Wednesday, January 8, 2014

DPCs to the Rescue!

I finally fixed the CPU affinity issue, and have reason to believe I can now accurately initialize VMX on all active CPUs.

The trick was, instead of creating a thread for each CPU and trying to set the affinity, I can create a DPC object for each CPU. There's a nice little routine called KeSetTargetProcessorDpcEx which allows me to issue a DPC on a specific CPU. So, all I have to do is create a DPC for each CPU, target that CPU, and when the DPC runs, it just initializes VMX - no need to adjust the affinity mask. Perhaps one drawback is that, at least from my tests so far, they all run sequentially on the same thread; however, I don't think this'll be an issue because the initialization code is pretty fast and straightforward. Also, DPCs run at DISPATCH_LEVEL, meaning everything the DPC accesses (including the function itself!) must be non-paged.

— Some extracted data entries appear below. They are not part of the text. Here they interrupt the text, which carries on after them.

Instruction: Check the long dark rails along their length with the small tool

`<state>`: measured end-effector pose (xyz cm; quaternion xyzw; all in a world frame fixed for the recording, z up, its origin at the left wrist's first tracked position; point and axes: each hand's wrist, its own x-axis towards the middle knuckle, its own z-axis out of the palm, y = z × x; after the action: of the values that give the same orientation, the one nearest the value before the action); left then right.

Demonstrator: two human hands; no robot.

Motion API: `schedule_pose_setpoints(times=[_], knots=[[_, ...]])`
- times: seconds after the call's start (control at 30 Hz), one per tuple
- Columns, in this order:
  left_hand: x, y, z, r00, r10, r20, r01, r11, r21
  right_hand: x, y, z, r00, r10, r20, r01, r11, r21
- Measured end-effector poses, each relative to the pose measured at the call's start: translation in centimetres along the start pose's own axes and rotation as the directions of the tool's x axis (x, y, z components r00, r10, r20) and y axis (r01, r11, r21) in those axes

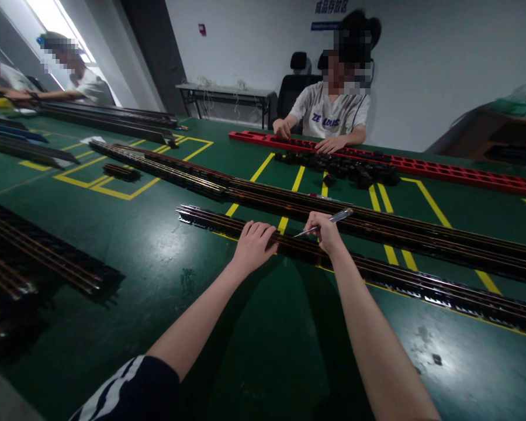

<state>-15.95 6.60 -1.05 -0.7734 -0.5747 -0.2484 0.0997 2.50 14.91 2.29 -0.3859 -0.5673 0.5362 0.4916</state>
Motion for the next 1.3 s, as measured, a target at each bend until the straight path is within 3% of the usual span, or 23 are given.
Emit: schedule_pose_setpoints(times=[0.73,1.07,1.3], knots=[[-0.1,0.1,-0.1,1.000,0.001,-0.007,-0.001,1.000,0.013,-0.2,0.2,-0.5,0.999,0.016,0.038,-0.014,0.999,-0.051],[0.3,1.0,0.1,0.996,0.093,0.005,-0.093,0.996,0.003,-1.1,-1.3,-2.0,0.983,0.063,0.172,-0.012,0.959,-0.283],[0.9,2.6,0.9,0.995,0.100,0.022,-0.100,0.995,-0.024,-2.0,-1.7,-4.2,0.968,0.101,0.230,-0.035,0.960,-0.276]])
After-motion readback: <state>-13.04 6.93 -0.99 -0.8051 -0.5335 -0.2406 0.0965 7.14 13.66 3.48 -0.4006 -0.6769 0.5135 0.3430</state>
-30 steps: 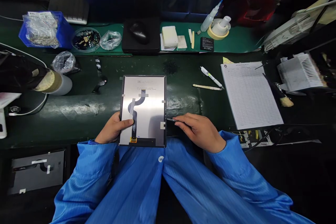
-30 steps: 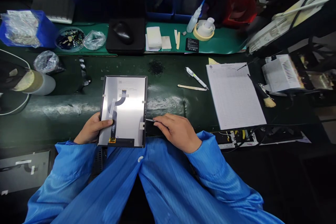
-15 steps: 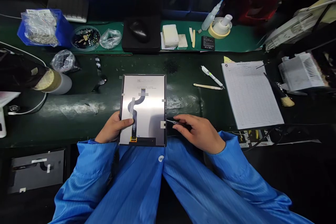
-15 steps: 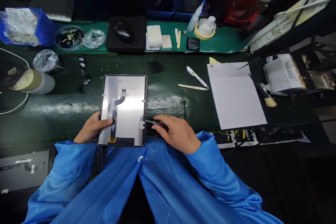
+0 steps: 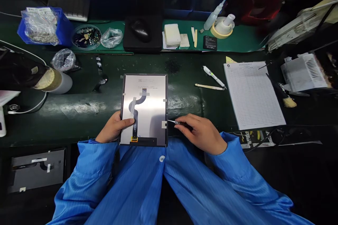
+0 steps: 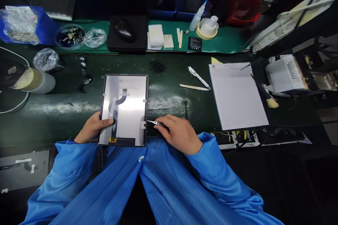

Another difference is that I have to create a new DPC anytime I want to run code on a particular processor (in the future, this will include VM operations that are tied to a CPU, such as starting the VM), but again, this is no big deal, as DPCs are relatively straightforward.

I think I'm gonna call it quits for tonight - perhaps tomorrow, I can start working on actual VM creation.